Ao eliminar a possibilidade de ampliação de gastos em 2003, por meio de vetos à Lei de Diretrizes Orçamentárias, o governo está reforçando os sinais que vem emitindo para o mercado, desde que aumentaram as incertezas na economia. Na prática, os vetos do presidente sobre dispositivos da LDO confirmam a intenção do governo de demonstrar austeridade na condução dos gastos neste período de transição. Na última terça-feira, a equipe econômica anunciou um corte de R$ 4 bilhões nas despesas de investimentos programadas pelo governo, em fevereiro.
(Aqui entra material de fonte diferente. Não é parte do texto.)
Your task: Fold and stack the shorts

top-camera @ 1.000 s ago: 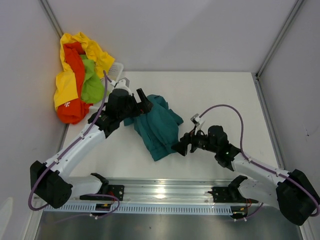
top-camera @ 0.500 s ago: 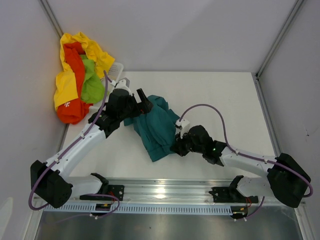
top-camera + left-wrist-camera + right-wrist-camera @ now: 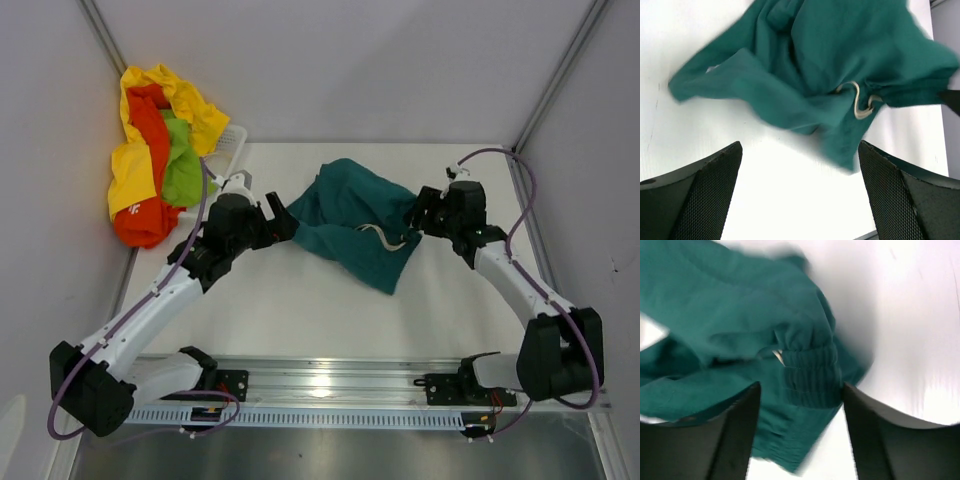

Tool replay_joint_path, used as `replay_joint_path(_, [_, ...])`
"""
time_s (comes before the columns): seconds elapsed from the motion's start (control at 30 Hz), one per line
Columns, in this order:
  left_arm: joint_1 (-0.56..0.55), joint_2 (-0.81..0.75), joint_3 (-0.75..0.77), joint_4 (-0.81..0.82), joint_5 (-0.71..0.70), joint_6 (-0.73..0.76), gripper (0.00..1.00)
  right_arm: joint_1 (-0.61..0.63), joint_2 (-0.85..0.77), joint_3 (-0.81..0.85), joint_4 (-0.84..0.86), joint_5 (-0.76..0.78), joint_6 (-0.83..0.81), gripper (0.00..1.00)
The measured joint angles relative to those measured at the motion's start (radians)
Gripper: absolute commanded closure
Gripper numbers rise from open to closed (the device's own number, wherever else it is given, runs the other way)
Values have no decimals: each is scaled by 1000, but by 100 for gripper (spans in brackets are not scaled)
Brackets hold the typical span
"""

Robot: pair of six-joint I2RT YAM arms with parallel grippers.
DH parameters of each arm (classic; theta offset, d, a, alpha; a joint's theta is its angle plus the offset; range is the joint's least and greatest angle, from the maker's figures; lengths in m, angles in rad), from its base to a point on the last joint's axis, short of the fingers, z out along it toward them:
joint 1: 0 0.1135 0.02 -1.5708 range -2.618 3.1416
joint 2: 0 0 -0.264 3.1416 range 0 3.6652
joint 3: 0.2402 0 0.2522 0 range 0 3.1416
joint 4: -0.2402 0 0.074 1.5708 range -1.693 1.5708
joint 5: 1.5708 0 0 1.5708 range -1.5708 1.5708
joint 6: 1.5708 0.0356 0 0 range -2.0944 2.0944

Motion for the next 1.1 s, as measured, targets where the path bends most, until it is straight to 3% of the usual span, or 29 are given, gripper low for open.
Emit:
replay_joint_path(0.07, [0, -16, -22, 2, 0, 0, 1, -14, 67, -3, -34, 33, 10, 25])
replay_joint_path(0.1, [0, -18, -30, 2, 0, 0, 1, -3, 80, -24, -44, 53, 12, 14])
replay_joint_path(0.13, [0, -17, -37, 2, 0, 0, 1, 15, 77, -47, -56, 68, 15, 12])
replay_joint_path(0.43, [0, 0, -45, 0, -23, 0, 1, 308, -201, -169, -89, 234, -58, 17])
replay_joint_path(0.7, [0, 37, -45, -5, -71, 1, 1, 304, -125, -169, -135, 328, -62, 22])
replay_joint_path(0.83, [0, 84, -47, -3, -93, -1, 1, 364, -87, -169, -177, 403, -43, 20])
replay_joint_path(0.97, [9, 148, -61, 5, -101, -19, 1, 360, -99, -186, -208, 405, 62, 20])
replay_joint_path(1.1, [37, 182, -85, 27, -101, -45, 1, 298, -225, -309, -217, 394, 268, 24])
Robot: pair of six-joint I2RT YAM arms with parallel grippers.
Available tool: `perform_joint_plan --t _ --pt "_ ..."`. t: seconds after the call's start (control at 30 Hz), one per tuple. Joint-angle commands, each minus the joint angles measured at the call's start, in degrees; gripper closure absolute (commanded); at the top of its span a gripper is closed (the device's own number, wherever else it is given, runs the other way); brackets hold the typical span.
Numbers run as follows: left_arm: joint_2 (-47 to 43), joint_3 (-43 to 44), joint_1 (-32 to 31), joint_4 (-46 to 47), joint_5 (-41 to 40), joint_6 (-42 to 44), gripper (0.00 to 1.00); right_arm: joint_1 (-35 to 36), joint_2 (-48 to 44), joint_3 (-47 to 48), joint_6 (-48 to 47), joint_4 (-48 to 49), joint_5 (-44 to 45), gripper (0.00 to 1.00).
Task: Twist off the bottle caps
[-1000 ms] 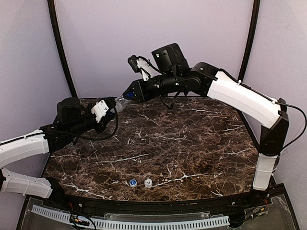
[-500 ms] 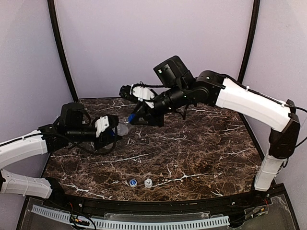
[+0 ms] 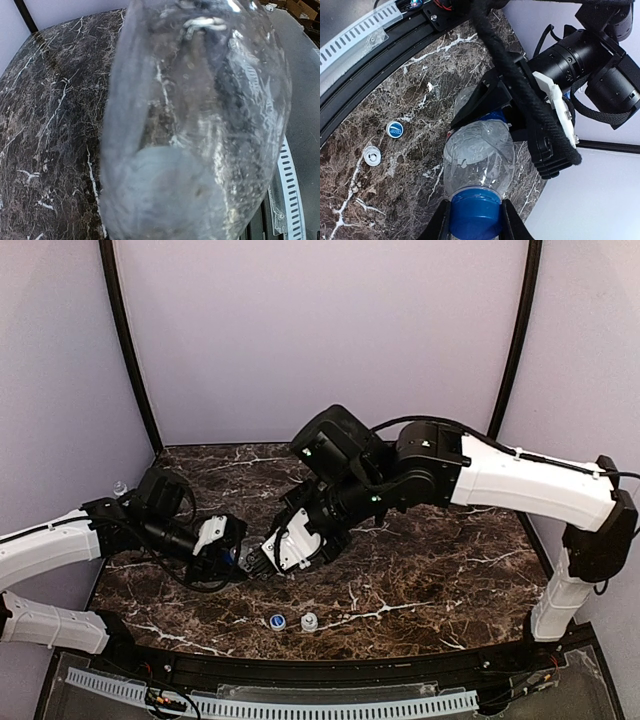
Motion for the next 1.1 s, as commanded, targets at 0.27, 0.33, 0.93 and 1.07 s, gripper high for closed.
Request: perform_joint_plan --t 0.27,0.33,0.93,1.07 --pt "-2.17 1.12 -0.47 10.81 -6.4 -4.35 0.75 -0.6 -7.96 -12.76 8.09 23.76 6.26 0.09" --pt "-2.28 0.36 -0.51 14.31 -11.45 -5.27 0.75 -2.15 -11.08 -13.55 15.48 26.84 2.7 0.02" --pt "-0.67 -3.44 -0.49 36.62 -37.37 -7.4 0.74 -14.98 -3.01 -2.1 88.61 27.32 -9.82 0.2" --pt "-0.68 -3.6 -0.44 36.23 -36.85 -7.72 0.74 -12.6 -0.93 0.95 85.27 26.31 -5.92 0.28"
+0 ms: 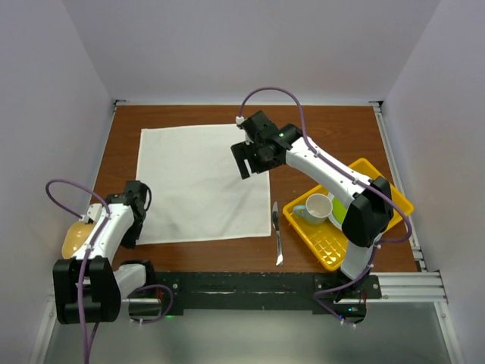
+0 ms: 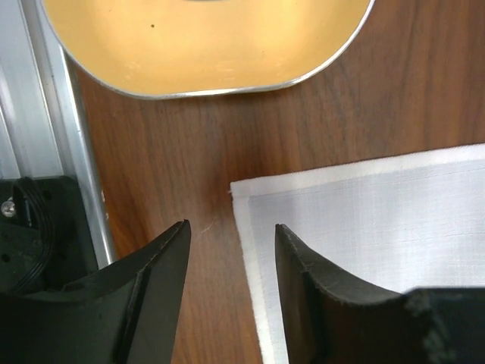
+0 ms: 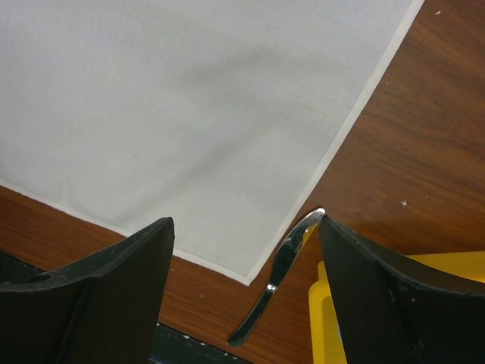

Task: Fold the napkin, place the utensils inside, and roll it up
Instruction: Fold the napkin

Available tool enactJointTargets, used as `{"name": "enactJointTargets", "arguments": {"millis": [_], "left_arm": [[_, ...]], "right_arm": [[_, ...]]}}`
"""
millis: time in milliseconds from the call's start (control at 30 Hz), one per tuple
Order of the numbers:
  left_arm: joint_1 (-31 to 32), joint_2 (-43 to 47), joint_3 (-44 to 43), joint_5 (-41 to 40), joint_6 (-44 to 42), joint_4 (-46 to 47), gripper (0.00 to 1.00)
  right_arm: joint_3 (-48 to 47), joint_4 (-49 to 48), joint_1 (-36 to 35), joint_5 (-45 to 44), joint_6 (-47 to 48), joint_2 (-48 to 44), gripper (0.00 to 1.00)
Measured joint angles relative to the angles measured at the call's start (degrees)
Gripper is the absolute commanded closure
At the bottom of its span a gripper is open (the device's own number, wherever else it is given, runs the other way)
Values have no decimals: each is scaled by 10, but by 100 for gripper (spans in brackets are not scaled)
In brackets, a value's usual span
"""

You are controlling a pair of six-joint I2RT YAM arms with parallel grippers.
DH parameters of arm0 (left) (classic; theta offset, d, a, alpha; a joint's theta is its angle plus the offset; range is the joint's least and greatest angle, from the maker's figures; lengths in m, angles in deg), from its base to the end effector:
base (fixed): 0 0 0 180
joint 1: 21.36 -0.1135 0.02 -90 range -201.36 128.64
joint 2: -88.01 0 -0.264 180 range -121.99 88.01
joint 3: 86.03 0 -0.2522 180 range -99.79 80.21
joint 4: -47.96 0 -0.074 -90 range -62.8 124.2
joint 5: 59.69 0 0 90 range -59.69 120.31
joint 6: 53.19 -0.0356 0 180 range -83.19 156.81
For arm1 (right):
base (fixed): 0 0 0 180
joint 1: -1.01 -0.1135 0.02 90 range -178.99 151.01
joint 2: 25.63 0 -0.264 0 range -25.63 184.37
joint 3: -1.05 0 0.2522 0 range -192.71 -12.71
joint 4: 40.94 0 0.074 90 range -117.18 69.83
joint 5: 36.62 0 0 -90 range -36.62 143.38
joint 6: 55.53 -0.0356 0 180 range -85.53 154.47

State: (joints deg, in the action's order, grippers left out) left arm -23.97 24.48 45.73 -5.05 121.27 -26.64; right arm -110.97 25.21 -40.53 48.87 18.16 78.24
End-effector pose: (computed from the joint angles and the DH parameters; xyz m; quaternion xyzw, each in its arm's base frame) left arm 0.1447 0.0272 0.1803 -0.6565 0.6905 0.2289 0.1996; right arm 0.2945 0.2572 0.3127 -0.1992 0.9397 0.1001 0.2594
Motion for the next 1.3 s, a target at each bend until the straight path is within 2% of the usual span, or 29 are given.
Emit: {"name": "enactJointTargets", "arguments": {"millis": [100, 200, 467, 833, 967, 1067, 1300], "left_arm": [[-16, 0, 9, 0, -25, 39, 58], [-23, -2, 22, 3, -49, 74, 59], [-32, -3, 44, 7, -74, 116, 49], [-76, 5, 72, 24, -76, 163, 52], [-82, 8, 76, 24, -78, 170, 56], [-82, 8, 80, 23, -77, 173, 71], [-85, 25, 90, 11, -76, 176, 87]], "right_arm": [[0, 1, 2, 5, 0, 0, 18], [0, 4, 4, 10, 1, 0, 18], [2, 4, 11, 13, 1, 0, 18], [2, 4, 16, 20, 1, 0, 18], [2, 4, 16, 24, 1, 0, 18], [2, 4, 17, 25, 2, 0, 18], [15, 3, 22, 25, 3, -2, 18]]}}
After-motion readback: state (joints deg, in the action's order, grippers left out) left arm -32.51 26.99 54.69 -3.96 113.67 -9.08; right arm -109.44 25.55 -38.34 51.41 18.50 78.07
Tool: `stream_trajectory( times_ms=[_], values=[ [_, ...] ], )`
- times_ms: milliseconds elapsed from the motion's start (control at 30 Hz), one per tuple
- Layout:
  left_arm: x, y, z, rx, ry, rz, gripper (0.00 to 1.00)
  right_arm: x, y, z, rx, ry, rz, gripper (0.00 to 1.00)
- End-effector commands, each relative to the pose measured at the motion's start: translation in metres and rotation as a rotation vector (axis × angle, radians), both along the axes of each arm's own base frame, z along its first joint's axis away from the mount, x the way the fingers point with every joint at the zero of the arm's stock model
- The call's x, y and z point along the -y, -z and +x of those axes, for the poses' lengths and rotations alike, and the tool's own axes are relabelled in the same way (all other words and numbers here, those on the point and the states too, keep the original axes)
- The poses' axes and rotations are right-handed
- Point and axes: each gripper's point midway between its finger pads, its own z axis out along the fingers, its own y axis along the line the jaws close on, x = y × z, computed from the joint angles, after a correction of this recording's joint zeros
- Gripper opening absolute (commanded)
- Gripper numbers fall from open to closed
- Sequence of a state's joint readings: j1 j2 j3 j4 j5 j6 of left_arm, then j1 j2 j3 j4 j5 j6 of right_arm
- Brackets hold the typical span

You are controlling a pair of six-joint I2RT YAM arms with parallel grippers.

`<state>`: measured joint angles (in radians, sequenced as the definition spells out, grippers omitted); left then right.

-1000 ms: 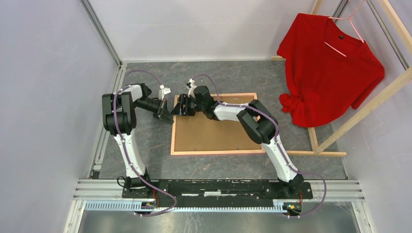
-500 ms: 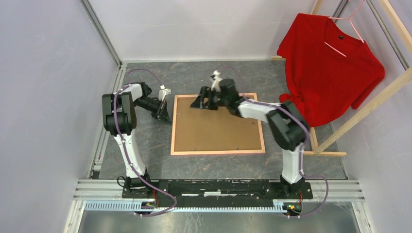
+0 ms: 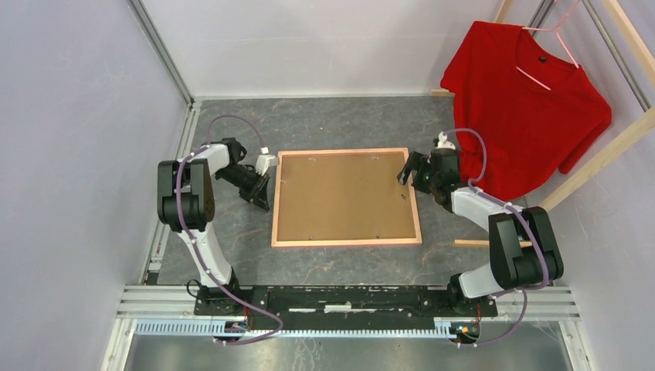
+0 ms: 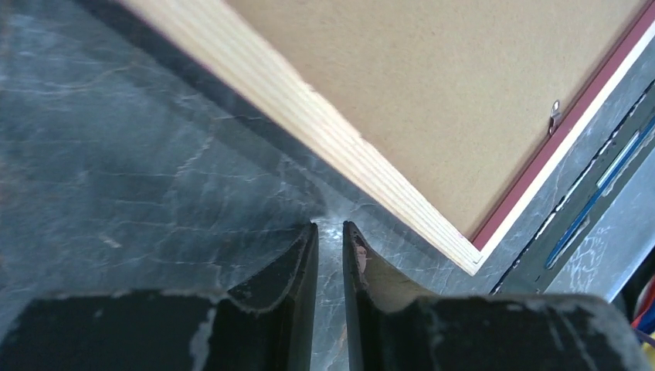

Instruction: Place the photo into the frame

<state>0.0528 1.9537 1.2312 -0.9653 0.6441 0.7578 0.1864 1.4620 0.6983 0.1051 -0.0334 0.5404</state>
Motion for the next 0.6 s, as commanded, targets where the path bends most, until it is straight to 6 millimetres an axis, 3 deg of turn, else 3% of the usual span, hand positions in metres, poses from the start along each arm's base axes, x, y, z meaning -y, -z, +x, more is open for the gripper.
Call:
stream_trajectory(
  times_ms=[0, 233, 367, 467, 567],
  values=[
    [-0.006, 0.013, -0.002, 0.1, 0.119, 0.125, 0.26, 0.014, 0.016, -0.005, -0.011, 0.028, -0.053, 0.98],
    [0.02, 0.018, -0.024, 0.101, 0.217, 0.151, 0.26, -0.032, 0.028, 0.017, -0.03, -0.076, 0.073, 0.98],
    [0.041, 0.02, -0.039, 0.085, 0.277, 0.153, 0.27, -0.088, 0.029, 0.048, -0.055, -0.188, 0.095, 0.98],
    [0.059, 0.021, -0.052, 0.076, 0.359, 0.165, 0.27, -0.147, 0.017, 0.081, -0.03, -0.304, 0.102, 0.98],
    [0.075, 0.019, -0.065, 0.08, 0.437, 0.175, 0.34, -0.19, 0.019, 0.107, -0.037, -0.388, 0.082, 0.98]
  ],
)
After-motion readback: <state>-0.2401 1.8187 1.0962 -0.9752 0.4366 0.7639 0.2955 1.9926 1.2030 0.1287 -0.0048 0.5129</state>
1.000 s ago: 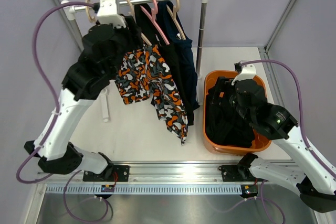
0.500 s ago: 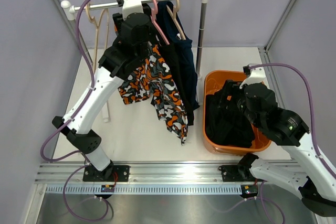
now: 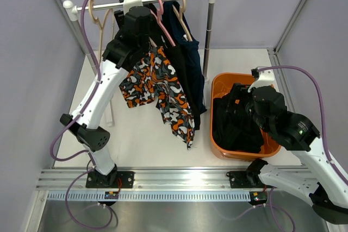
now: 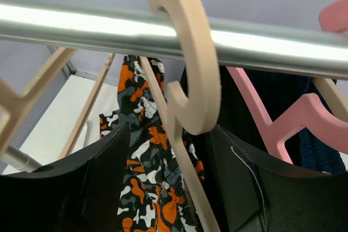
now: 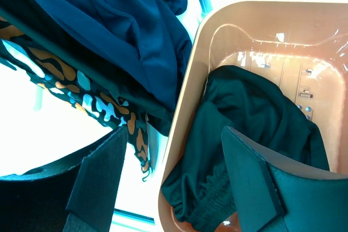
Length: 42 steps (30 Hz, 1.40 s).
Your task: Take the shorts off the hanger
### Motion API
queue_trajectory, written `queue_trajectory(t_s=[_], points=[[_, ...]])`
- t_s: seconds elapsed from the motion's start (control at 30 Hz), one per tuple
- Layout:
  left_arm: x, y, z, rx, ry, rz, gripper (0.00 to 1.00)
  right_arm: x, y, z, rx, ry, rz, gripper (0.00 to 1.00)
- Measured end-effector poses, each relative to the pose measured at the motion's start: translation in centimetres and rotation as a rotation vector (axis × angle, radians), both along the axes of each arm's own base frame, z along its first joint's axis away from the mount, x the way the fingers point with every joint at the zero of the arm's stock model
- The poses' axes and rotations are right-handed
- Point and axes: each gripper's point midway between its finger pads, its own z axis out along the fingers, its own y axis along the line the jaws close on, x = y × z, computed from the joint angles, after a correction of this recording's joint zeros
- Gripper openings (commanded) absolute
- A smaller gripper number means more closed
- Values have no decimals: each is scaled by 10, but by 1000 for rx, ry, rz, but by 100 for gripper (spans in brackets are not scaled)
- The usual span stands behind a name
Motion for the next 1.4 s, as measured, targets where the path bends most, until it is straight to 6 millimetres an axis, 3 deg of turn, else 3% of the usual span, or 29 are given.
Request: queue_trajectory(t_s=[0.3,0.63,0.77,0.8,0.9,1.2,1.4], points=[[4,-7,-9,-1,24,-31,65,-1,-1,-2,-7,9,0,78],[17,3,-27,-10,66,-11,52,-1,-1,-2,-6,10,0,78],[19,4,-29,-17,71,-17,35,-1,-1,-2,-6,9,0,78],[19,4,-29,-19,72,-18,19,-1,-1,-2,-6,9,0,78],[20,4,-29,-16,76,-29,0,-1,-1,-2,-6,9,0,78],[7,2,-4,5,65,-110,0,-2,-1,-2,-5,8,-1,77],[-23,10,21,4,44,-167,0,0,1,-2,-8,11,1,76]])
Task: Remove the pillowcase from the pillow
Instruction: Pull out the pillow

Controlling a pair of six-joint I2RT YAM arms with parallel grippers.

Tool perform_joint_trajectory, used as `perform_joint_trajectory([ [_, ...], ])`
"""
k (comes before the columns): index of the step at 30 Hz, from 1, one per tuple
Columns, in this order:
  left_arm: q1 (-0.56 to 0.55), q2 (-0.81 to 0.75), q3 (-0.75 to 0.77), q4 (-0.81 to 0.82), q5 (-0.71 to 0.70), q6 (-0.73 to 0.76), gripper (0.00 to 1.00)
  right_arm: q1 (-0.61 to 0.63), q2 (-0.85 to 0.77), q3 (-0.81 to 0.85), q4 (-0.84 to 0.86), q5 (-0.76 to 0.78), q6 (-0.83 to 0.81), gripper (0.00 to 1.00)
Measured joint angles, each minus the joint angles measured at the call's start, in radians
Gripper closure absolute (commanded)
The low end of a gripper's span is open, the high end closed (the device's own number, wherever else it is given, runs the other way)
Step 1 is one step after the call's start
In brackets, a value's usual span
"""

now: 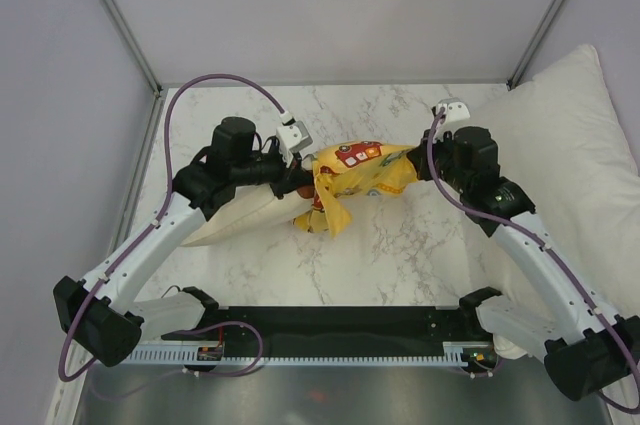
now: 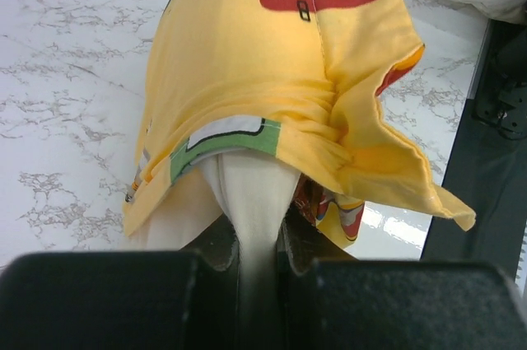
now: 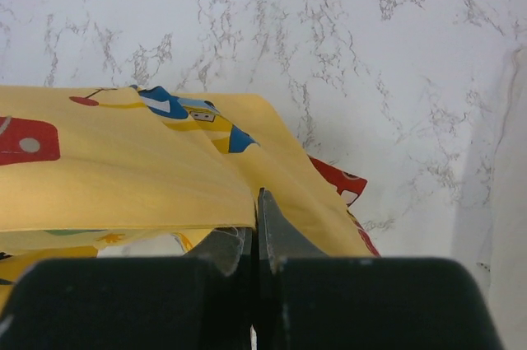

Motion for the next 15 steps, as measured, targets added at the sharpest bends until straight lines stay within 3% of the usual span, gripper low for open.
perform_joint_trajectory([
  [15, 0.001, 0.000, 0.000, 0.040, -0.010, 0.000, 0.98, -0.281, 0.086, 0.037, 0.006, -0.237, 0.024, 1.00],
])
Apesar de o Congresso ter aprovado a prorrogação da CPMF, sem perdas de arrecadação, o governo está identificando a queda de outras receitas e o aumento de algumas despesas obrigatórias, como folha de salários e benefícios da Previdência Social. Ao vetar os R$ 5 bilhões que o Congresso reservou para reajustar o salário mínimo e cobrir as emendas dos parlamentares, o governo acabou cortando mais R$ 1 bilhão, que o prórpio Executivo havia incluído na LDO para a chamada reserva de contingência, destinada a gastos emergenciais e imprevistos. O corte teve de ser total, de R$ 6 bilhões, porque não há veto parcial de dispositivos legais. Na mensagem que o presidente Fernando Henrique Cardoso enviou ao Congresso para justificar os vetos, R$ 6 bilhões significam 90% dos recursos de investimentos que constam no orçamento da União deste ano. O presidente argumenta ainda que a reduzida margem existente hoje para as despesas que não são obrigatórias, especialmente os investimentos, inviabiliza o atendimento da reserva criada pelos parlamentares. Recentemente, o ministro do Planejamento, Guilherme Dias, afirmou que a manutenção dos recursos dessa reserva dificultaria o fechamento da proposta orçamentária para 2003, que será encaminhada ao Congresso no final de agosto.